In Synopsys, Inc. v. Lee, a split Federal Circuit dismissed as moot an appeal from a U.S. district court and vacated the district court’s opinion. No. 2015-1183 (Fed. Cir. February 10, 2016).
Synopsys brought the district court action under the Administrative Procedure Act (APA) to invalidate the United States Patent and Trademark Office's (USPTO) regulation under 37 C.F.R. § 42.108, which allows the Board to institute inter partes review (IPR) on “all or some of the challenged claims.” Additionally, Synopsis challenged the USPTO’s practice of issuing final decisions on fewer than all of the claims challenged in a petition. Finding that Congress intended to preclude it from reviewing the IPR proceedings under the APA, the district court dismissed the case. Synopsis appealed.

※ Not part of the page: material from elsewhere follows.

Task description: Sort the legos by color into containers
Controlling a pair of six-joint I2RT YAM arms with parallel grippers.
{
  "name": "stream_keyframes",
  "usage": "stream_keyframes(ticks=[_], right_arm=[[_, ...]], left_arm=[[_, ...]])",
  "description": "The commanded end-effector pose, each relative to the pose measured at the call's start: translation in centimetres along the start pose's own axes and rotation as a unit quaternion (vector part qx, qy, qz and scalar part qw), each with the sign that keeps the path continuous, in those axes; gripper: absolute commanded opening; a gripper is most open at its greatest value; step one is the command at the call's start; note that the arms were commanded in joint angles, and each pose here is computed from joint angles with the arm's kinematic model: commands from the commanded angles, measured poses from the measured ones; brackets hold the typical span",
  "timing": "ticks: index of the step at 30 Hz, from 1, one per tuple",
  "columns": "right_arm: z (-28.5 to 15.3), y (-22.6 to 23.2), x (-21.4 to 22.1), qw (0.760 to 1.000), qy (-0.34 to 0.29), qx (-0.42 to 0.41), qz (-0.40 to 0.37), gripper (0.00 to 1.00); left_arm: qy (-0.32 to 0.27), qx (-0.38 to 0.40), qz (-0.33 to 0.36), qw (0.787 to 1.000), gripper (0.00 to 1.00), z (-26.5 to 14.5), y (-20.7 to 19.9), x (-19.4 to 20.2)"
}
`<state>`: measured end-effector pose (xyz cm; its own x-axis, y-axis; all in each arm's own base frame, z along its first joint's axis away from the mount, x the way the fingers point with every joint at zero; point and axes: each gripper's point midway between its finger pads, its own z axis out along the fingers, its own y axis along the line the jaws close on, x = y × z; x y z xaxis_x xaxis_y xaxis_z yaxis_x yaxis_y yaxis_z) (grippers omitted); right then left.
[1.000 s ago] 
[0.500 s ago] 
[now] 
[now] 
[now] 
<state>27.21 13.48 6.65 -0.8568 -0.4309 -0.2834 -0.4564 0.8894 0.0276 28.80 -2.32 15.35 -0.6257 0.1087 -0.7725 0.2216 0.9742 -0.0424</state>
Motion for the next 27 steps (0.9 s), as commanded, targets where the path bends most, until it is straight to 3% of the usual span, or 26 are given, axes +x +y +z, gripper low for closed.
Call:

The Federal Circuit dismissed the appeal as moot, because a companion case decided concurrently by the same panel resolved all of the substantive issues raised--the validity of the regulation and the practice of the USPTO. Synopsys, Inc. v. Mentor Graphics Corp., No. 14-1771 (Fed. Cir. February 10, 2016). The Court noted that the current case no longer presented a "sufficient prospect that the decision will have an impact on the parties," in violation of the “well settled” case-or-controversy requirement, including mootness.
Judge Newman dissented, noting that the America Invents Act (AIA) intended review of AIA issues (i.e., IPR proceedings) to be consolidated before the Federal Circuit and not subject to the APA. The district court was therefore correct to dismiss the APA action for lack of jurisdiction. The dissent found that the district court ruling should have been affirmed, not vacated, because "[a]bsence of jurisdiction does not render a case moot...for there is nothing to moot."
37 C.F.R. § 42.108, United States Court of Appeals for the Federal Circuit (CAFC), Synopsys, United States Patent and Trademark Office (USPTO)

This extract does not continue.